Jamie Gregory, a librarian at a school in Greenville, South Carolina, one of a few states where bans are most prevalent, said the escalating climate feels like “it presents to (librarians) this binary choice.”
“You either choose to stand by the ethics and the foundation of the profession and defend intellectual freedom rights, or risk your job and your personal safety,” said Gregory, who has done work on intellectual freedom. “I don’t know that a lot of people truly understand what that feels like.”
A law in Florida, which has more book bans than any state but Texas, requires that books be reviewed by certified media specialists, leading some districts to clear out or hide books in their libraries and classrooms.
Brian Covey said such was the case at his children’s public school in Duval County. One Thursday in January, Covey picked up his two elementary school children after a book fair fundraiser. Covey, who worked as a substitute teacher at a nearby campus, said his daughter asked him whether he’d heard about what happened at school that day.
“They took away all the books,” he recalled his children telling him.

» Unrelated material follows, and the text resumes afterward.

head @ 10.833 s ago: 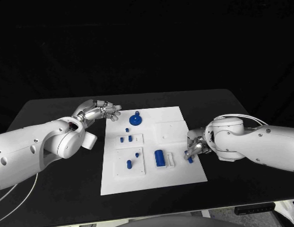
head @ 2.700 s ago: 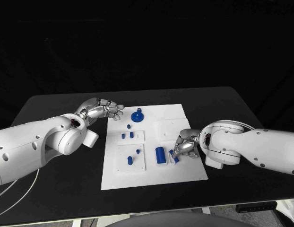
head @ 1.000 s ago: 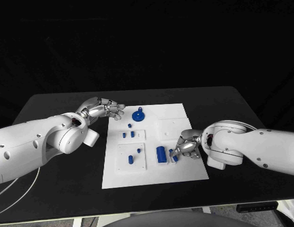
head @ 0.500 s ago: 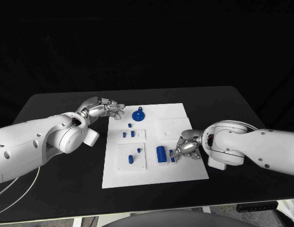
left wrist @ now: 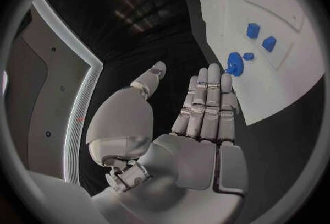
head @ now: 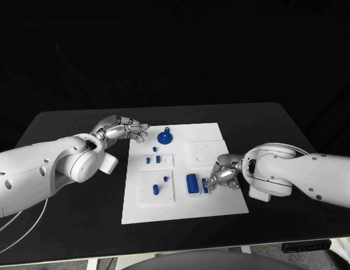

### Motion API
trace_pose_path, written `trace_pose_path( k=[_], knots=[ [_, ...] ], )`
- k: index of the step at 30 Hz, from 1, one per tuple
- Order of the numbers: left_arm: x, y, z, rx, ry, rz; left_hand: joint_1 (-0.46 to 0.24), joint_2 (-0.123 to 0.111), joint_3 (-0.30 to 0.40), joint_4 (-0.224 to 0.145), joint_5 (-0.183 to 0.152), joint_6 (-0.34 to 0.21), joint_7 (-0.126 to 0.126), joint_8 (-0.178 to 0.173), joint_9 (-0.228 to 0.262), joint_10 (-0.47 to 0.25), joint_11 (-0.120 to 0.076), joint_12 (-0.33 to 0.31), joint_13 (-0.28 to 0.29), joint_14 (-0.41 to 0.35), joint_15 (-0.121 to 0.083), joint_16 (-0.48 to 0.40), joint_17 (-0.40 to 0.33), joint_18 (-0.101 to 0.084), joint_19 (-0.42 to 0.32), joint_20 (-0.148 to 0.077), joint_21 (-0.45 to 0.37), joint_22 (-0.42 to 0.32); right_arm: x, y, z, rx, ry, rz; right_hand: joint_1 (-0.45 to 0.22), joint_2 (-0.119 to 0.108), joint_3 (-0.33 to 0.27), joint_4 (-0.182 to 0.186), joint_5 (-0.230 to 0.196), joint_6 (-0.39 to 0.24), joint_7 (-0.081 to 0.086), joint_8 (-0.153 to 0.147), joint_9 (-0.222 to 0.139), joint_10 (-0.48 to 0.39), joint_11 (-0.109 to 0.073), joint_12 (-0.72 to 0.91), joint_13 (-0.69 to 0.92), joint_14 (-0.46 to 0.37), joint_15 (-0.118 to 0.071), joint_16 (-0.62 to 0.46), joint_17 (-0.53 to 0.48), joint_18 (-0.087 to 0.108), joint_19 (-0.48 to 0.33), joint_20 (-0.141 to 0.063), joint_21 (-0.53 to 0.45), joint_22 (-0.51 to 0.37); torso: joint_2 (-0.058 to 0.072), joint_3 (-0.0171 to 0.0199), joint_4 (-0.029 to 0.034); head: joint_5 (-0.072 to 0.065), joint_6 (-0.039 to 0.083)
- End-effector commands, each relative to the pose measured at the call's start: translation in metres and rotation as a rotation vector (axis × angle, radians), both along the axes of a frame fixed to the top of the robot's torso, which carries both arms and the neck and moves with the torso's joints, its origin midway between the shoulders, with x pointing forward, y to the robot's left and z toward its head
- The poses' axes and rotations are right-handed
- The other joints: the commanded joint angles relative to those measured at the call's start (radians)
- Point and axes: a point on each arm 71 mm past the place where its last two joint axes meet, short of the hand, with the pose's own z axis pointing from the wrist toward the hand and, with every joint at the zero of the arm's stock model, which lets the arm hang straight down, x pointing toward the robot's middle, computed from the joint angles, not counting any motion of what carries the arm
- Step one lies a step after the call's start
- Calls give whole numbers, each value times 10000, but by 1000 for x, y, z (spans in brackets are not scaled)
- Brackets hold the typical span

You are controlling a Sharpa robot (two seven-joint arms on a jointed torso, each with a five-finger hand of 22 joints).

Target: Assemble the parts on the task board

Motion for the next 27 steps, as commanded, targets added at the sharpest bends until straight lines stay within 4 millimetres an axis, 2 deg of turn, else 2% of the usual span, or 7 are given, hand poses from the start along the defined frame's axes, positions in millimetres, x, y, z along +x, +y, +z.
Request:
trace_pose_path(
  k=[1, 11, 14, 19, 21, 24, 27],
  knots=[
    [0, -2, 1, -47, -47, -145, -16, 64, -14, -30, 32, -26, -47, 32, -10, 33, -29, -23, 11, 100, 4, -62, 13, 113, 23, 26, -42, 11, 3, -2, 1, 151, -340, 167, 169, 11, 11, -104, -33, -27, 31, 57, 17, 25, -52, 62, -3, -25, -60, -12, 11, 153, 6, -82, -23, 119, -2, 3, 0, 0, 18],
    [6, 5, 2, -193, -443, 297, 0, 85, -4, -36, 39, -11, -51, 44, -11, 56, -39, -11, 18, 123, -3, -67, 38, 117, 38, 20, -47, 22, 25, -13, 18, 1528, -1400, -4, 472, -179, -236, -396, 46, -431, 164, -106, -10, 15, 72, 50, -19, -29, 29, -48, -6, 153, -5, -86, -56, 103, -14, 0, -2, 14, 142],
    [7, 8, 3, -327, -529, 493, 17, 103, 2, -50, 44, 10, -58, 59, -10, 83, -51, 3, 25, 154, -13, -67, 63, 121, 57, 14, -50, 32, 36, -16, 27, 2076, -1832, -98, 515, -110, -513, -516, 215, -543, 200, -136, 1, -16, 108, 62, -10, -37, 60, -53, 0, 153, -25, -86, -70, 103, -21, 1, 0, 16, 177],
    [11, 14, 4, -700, -582, 952, 126, 190, 18, -159, 74, 64, -76, 99, -13, 162, -87, 41, 46, 232, -44, -81, 136, 127, 120, -11, -61, 63, 58, -21, 47, 3755, -2676, -495, 592, 186, -1198, -848, 980, -665, 228, -133, 57, -121, 130, 76, 10, -102, 72, -74, 24, 153, -116, -111, -100, 121, -31, -9, 1, 48, 377],
    [13, 18, 5, -1009, -506, 1227, 168, 218, 19, -210, 85, 80, -79, 110, -16, 185, -97, 52, 52, 253, -50, -92, 159, 123, 132, -16, -70, 73, 72, -23, 56, 4523, -3141, -613, 668, 456, -1586, -1177, 1340, -742, 246, -145, 79, -243, 147, 46, 11, -201, 79, -138, 17, 153, -239, -125, -160, 122, -39, -15, -8, 105, 653],
    [19, 23, 8, -1203, -592, 1527, 249, 283, 23, -311, 100, 120, -92, 136, -21, 241, -121, 76, 65, 276, -57, -124, 199, 113, 152, -23, -92, 90, 91, -27, 63, 5308, -3722, -1124, 708, 676, -1909, -1502, 1750, -857, 280, -186, 83, -463, 186, -37, 0, -381, 111, -263, -11, 152, -423, -117, -282, 101, -47, -24, -17, 137, 904],
    [28, 30, 15, -1448, -678, 1877, 316, 346, 22, -409, 107, 145, -109, 152, -31, 314, -152, 107, 82, 280, -54, -172, 233, 100, 161, -25, -122, 107, 114, -32, 65, 5886, -4208, -1769, 714, 1013, -2392, -1990, 2300, -1079, 395, -258, 97, -1049, 280, -450, -210, -951, 214, -867, -321, 152, -1033, 48, -865, -101, -72, -52, -12, 161, 1186]
  ],
)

Covey, puzzled, asked which books. His children reiterated: all of them.
Classroom shelves were barren or sealed off with construction paper, he said. Schools in Duval County had launched a formal review of their classroom libraries in accordance with the law and guidance from the state.
“They even went through and took away books kids were currently reading,” said Covey, who tweeted about the issue.
The Duval County Public School District did not immediately respond to requests for comment.
Covey said his daughter called it “wrong” and “rude” to take books away, because some children don’t have them at home or are still learning to read. For a second-grader, she is an advanced reader and would devour books daily, Covey said. But the few books that have made their way back to the shelves after being reviewed are “boring” to her. She mostly spends her free time hanging out with classmates.
“While I love that she gets time to play with her friends, she loves to learn,” Covey said. “She’d rather be reading books.”
Certain books are frequent targets of bans. Some of the most commonly removed titles last year, according to PEN America, were “Gender Queer” by Maia Kobabe, “The Bluest Eye” by Toni Morrison, “Flamer” by Mike Curato, “The Handmaid’s Tale” graphic novel edition by Margaret Atwood, and “Milk and Honey,” a book of poems by Rupi Kaur.
The movement to restrict books is also affecting public libraries. In Llano County in a rural area in central Texas, officials debated closing the entire library system rather than follow a judge’s order to return 17 challenged titles to its stacks while a lawsuit winds its way through court. (County commissioners decided to keep the library open.)
PEN America’s study echoes a March report by the American Library Association, which found that efforts to censor library books and resources nearly doubled last year to 1,269 such demands, from 729 the previous year. That marks the most book-banning efforts since the ALA began collecting such data more than 20 years ago.